EXERCISE AIM: Quote verbatim the span of lines that begins the listing below and closes with the line containing "74 L 64 178".

----

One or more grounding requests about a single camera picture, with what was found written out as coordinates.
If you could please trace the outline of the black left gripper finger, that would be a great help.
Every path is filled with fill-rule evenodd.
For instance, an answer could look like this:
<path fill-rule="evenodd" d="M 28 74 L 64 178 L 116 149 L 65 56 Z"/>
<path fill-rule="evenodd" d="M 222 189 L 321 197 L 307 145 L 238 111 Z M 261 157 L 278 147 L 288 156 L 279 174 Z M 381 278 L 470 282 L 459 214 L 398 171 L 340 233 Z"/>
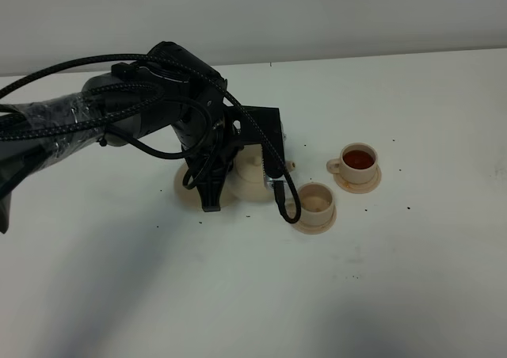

----

RESPONSE:
One or more grounding requests about a single camera picture, with what was found written out as coordinates.
If you could please trace the outline of the black left gripper finger, that would be a great help.
Every path is filled with fill-rule evenodd.
For instance, an answer could look like this:
<path fill-rule="evenodd" d="M 28 74 L 64 178 L 116 149 L 65 56 Z"/>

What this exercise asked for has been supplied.